◆ **About this exercise**: From the entries below, tally how many lines contain "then" and report only that figure.

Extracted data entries
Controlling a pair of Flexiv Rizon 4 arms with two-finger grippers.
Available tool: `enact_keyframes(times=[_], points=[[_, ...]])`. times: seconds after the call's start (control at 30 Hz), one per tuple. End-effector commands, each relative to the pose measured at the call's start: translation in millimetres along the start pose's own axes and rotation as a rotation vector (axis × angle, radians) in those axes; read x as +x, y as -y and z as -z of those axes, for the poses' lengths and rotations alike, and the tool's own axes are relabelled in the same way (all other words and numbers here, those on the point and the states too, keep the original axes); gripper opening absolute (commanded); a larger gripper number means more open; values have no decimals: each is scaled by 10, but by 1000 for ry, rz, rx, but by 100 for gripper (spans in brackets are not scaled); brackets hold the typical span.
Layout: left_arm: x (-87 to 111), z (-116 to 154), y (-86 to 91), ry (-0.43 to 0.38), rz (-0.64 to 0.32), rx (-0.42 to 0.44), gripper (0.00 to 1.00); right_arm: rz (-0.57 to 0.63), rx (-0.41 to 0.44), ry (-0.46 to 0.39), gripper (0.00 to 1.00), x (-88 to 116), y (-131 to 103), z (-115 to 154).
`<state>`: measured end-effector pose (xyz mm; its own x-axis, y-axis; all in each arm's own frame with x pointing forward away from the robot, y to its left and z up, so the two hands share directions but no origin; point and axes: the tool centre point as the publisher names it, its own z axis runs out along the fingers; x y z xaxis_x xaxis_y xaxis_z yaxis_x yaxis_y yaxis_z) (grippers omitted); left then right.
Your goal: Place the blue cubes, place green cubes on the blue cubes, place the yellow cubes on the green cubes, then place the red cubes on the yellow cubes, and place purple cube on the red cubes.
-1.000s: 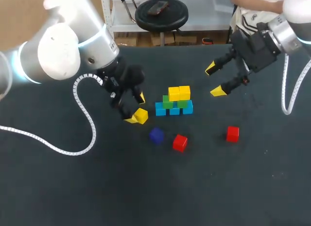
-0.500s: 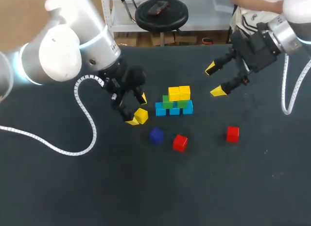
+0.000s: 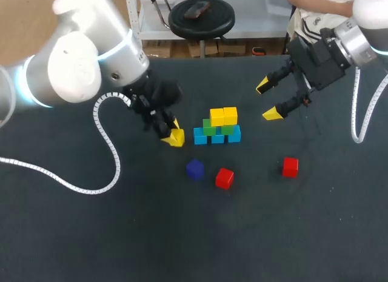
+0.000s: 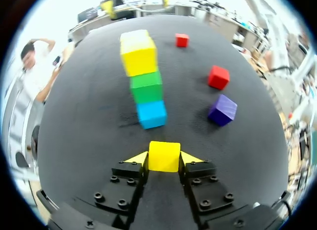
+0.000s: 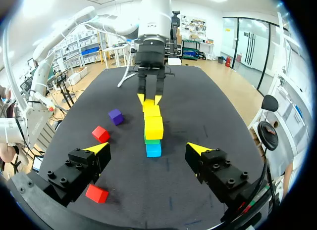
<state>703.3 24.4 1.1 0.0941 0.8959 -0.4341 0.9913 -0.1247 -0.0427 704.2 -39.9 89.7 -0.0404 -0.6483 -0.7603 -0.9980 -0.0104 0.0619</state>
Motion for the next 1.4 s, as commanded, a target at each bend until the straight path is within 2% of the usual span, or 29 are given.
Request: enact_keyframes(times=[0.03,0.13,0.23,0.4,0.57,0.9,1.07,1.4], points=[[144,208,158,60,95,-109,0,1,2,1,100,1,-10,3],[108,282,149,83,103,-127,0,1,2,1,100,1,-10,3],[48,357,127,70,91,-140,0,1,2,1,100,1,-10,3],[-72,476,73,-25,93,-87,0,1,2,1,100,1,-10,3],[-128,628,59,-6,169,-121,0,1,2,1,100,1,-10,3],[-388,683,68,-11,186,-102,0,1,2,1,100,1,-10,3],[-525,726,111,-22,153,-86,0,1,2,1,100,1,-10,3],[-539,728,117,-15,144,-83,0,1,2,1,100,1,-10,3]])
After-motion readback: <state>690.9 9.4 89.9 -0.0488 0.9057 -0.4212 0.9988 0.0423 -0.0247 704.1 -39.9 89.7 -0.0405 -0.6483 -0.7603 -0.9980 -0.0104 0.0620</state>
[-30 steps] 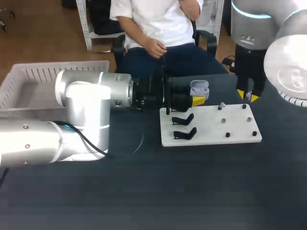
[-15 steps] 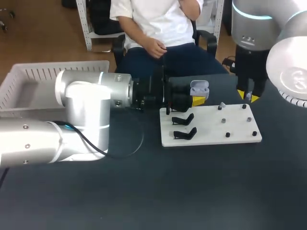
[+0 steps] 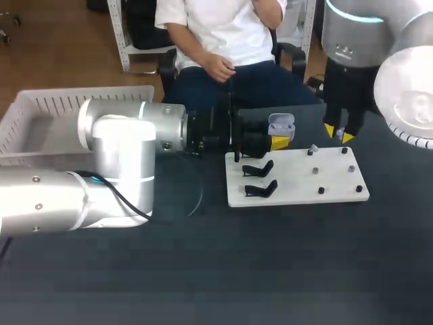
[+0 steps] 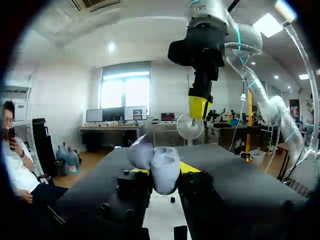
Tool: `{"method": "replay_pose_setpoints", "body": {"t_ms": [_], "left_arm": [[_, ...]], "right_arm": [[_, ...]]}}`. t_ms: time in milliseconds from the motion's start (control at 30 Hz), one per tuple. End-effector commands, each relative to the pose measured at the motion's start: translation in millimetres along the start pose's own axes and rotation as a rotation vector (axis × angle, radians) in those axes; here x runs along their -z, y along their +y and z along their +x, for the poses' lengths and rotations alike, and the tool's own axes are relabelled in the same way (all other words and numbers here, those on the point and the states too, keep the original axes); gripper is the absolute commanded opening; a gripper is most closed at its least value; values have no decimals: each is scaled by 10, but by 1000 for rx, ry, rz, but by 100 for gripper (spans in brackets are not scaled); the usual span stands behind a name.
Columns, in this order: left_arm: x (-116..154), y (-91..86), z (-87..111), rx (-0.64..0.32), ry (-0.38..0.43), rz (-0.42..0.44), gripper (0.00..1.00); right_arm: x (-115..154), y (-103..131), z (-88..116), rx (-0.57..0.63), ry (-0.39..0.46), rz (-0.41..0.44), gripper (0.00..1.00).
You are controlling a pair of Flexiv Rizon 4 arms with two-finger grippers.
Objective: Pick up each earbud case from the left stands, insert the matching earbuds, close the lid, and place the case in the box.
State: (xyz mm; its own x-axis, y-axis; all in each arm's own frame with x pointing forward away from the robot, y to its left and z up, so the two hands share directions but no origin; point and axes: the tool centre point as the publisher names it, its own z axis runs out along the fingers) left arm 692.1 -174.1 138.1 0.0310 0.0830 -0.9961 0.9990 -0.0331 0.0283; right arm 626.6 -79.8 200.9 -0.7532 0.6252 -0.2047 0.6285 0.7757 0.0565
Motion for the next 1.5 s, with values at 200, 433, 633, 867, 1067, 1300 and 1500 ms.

◆ **Your solution**: 2